Che rischi vedi qualora fosse approvato il Ddl Zan?
“In questo momento storico caratterizzato dalla pandemia, fame, guerre e malattie riconosco che il DDL Zan possa essere addirittura un pericolo. L’uomo non può permettersi di distruggere ciò che Dio ha creato. Io mi sento parte del creato, Lui mi ha pensato e ha soffiato nel grembo di mia madre che mi ha concepito e dico ‘no’ a questa visione dell’uomo, governata da una falsa libertà che non si misura con il rispetto per chi la pensa diversamente.
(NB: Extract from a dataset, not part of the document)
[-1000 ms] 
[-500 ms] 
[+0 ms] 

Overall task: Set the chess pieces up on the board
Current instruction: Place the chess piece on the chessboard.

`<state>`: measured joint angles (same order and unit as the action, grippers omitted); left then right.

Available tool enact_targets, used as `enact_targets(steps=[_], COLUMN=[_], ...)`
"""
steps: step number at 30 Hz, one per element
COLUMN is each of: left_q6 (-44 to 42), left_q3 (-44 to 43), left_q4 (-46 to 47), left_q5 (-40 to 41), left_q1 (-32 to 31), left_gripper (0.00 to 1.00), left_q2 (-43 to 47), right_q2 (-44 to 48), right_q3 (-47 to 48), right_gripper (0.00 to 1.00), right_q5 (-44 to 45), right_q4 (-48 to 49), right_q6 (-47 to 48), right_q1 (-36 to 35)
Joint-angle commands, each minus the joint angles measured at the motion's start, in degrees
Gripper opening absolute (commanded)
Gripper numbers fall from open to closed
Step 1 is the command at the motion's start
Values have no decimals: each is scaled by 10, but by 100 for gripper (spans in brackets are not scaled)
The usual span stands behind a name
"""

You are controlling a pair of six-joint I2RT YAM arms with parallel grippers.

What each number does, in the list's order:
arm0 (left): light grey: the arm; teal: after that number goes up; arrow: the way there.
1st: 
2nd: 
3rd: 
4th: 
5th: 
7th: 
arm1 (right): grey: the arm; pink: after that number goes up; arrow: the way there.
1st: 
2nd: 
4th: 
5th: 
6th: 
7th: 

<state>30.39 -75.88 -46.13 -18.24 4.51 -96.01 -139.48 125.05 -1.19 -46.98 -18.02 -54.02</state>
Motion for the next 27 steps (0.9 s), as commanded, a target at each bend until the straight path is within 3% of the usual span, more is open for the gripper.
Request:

Cosa vorresti adesso dalla vita?
“Non so. Da una parte vorrei che il Signore mi guarisse, gli chiedo di farmi capire perché io sono così, cosa vuole da me… Dall’altra ho ‘elaborato il lutto’ e alla fine sto bene così, sono gli altri che a volte mi fanno sentire sbagliato perché vedono prima la mia omosessualità, di Giacomo come persona. Voglio essere trattato da persona, non da omosessuale e, come ogni persona, desidero essere amato, rispettato, riconosciuto. Alla fine però credo che il segreto sia ‘incontrare Dio’, fare l’esperienza dell’abbraccio di Gesù che è morto e risorto per me e per te… altrimenti la vita è un vagare nel buio”.